Extracted data START
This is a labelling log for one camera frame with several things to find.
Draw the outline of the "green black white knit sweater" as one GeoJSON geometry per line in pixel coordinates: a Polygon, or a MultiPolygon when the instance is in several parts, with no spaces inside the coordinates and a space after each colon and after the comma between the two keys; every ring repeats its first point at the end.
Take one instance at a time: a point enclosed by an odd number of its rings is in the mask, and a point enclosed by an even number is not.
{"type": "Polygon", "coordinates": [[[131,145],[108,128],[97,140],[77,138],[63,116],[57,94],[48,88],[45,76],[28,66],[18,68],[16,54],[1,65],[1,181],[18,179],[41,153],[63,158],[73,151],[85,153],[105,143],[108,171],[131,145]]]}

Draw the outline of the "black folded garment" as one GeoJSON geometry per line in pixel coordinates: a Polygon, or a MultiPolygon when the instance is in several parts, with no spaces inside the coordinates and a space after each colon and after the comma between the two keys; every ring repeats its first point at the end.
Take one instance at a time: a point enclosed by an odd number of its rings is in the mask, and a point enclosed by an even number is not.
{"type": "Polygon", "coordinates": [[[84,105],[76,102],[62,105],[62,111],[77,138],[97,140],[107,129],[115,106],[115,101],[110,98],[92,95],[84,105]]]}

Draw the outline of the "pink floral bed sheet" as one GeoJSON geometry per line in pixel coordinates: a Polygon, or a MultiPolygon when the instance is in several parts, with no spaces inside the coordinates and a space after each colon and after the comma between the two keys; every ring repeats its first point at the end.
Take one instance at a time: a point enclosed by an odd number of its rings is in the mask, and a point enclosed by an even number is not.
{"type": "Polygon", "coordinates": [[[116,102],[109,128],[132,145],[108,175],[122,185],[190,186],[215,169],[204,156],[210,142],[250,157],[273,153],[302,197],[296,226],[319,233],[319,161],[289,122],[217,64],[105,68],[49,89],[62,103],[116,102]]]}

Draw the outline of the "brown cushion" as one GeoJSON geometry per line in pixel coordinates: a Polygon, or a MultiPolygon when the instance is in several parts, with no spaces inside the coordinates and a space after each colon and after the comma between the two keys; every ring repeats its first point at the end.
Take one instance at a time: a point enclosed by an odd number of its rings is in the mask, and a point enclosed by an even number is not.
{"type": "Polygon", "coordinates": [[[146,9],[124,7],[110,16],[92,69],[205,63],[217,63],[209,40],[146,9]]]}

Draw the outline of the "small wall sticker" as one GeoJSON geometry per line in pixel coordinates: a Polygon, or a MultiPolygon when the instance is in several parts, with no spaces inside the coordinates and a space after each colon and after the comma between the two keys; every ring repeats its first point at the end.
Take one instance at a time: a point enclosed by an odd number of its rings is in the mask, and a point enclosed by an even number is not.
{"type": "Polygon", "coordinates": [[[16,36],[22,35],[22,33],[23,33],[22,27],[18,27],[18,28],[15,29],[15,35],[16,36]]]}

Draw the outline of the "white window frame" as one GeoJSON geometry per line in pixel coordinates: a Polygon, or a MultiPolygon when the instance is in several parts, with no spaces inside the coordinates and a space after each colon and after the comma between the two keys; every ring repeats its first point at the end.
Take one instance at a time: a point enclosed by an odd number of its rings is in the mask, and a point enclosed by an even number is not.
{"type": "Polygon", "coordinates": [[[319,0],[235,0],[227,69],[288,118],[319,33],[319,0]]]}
Extracted data END
**What is being asked:** Go through the listing and print each line exactly as it appears.

**Written reply:**
This is a labelling log for one camera frame with several things to find.
Draw the outline of the "green black white knit sweater" as one GeoJSON geometry per line in pixel coordinates: a Polygon, or a MultiPolygon when the instance is in several parts, with no spaces inside the coordinates and a space after each colon and after the comma between the two keys; every ring repeats its first point at the end.
Take one instance at a time: a point enclosed by an odd number of its rings is in the mask, and a point enclosed by an even number is not.
{"type": "Polygon", "coordinates": [[[131,145],[108,128],[97,140],[77,138],[63,116],[57,94],[48,88],[45,76],[28,66],[18,68],[16,54],[1,65],[1,181],[18,179],[41,153],[63,158],[73,151],[85,153],[105,143],[108,171],[131,145]]]}

Draw the outline of the "black folded garment" as one GeoJSON geometry per line in pixel coordinates: a Polygon, or a MultiPolygon when the instance is in several parts, with no spaces inside the coordinates and a space after each colon and after the comma between the two keys; every ring repeats its first point at the end.
Take one instance at a time: a point enclosed by an odd number of its rings is in the mask, and a point enclosed by an even number is not.
{"type": "Polygon", "coordinates": [[[84,105],[76,102],[62,105],[62,111],[77,138],[97,140],[107,129],[115,106],[115,101],[110,98],[92,95],[84,105]]]}

Draw the outline of the "pink floral bed sheet" as one GeoJSON geometry per line in pixel coordinates: a Polygon, or a MultiPolygon when the instance is in several parts, with no spaces inside the coordinates and a space after each colon and after the comma between the two keys; every ring repeats its first point at the end.
Take one instance at a time: a point enclosed by an odd number of its rings is in the mask, and a point enclosed by an even number is not.
{"type": "Polygon", "coordinates": [[[116,102],[109,128],[132,145],[108,175],[122,185],[190,186],[215,169],[204,156],[210,142],[250,157],[273,153],[302,197],[296,226],[319,233],[319,161],[289,122],[217,64],[105,68],[49,89],[62,103],[116,102]]]}

Draw the outline of the "brown cushion" as one GeoJSON geometry per line in pixel coordinates: a Polygon, or a MultiPolygon when the instance is in several parts, with no spaces inside the coordinates and a space after each colon and after the comma between the two keys; every ring repeats its first point at the end.
Take one instance at a time: a point enclosed by an odd number of its rings is in the mask, and a point enclosed by an even number is not.
{"type": "Polygon", "coordinates": [[[146,9],[124,7],[110,16],[92,69],[205,63],[217,63],[209,40],[146,9]]]}

Draw the outline of the "small wall sticker" as one GeoJSON geometry per line in pixel coordinates: a Polygon, or a MultiPolygon when the instance is in several parts, with no spaces inside the coordinates and a space after each colon and after the comma between the two keys; every ring repeats its first point at the end.
Take one instance at a time: a point enclosed by an odd number of its rings is in the mask, and a point enclosed by an even number is not.
{"type": "Polygon", "coordinates": [[[16,36],[22,35],[22,33],[23,33],[22,27],[18,27],[18,28],[15,29],[15,35],[16,36]]]}

Draw the outline of the "white window frame" as one GeoJSON geometry per line in pixel coordinates: a Polygon, or a MultiPolygon when the instance is in several parts, with no spaces inside the coordinates and a space after each colon and after the comma between the two keys; every ring repeats its first point at the end.
Take one instance at a time: a point enclosed by an odd number of its rings is in the mask, and a point enclosed by an even number is not.
{"type": "Polygon", "coordinates": [[[319,0],[235,0],[227,69],[288,118],[319,33],[319,0]]]}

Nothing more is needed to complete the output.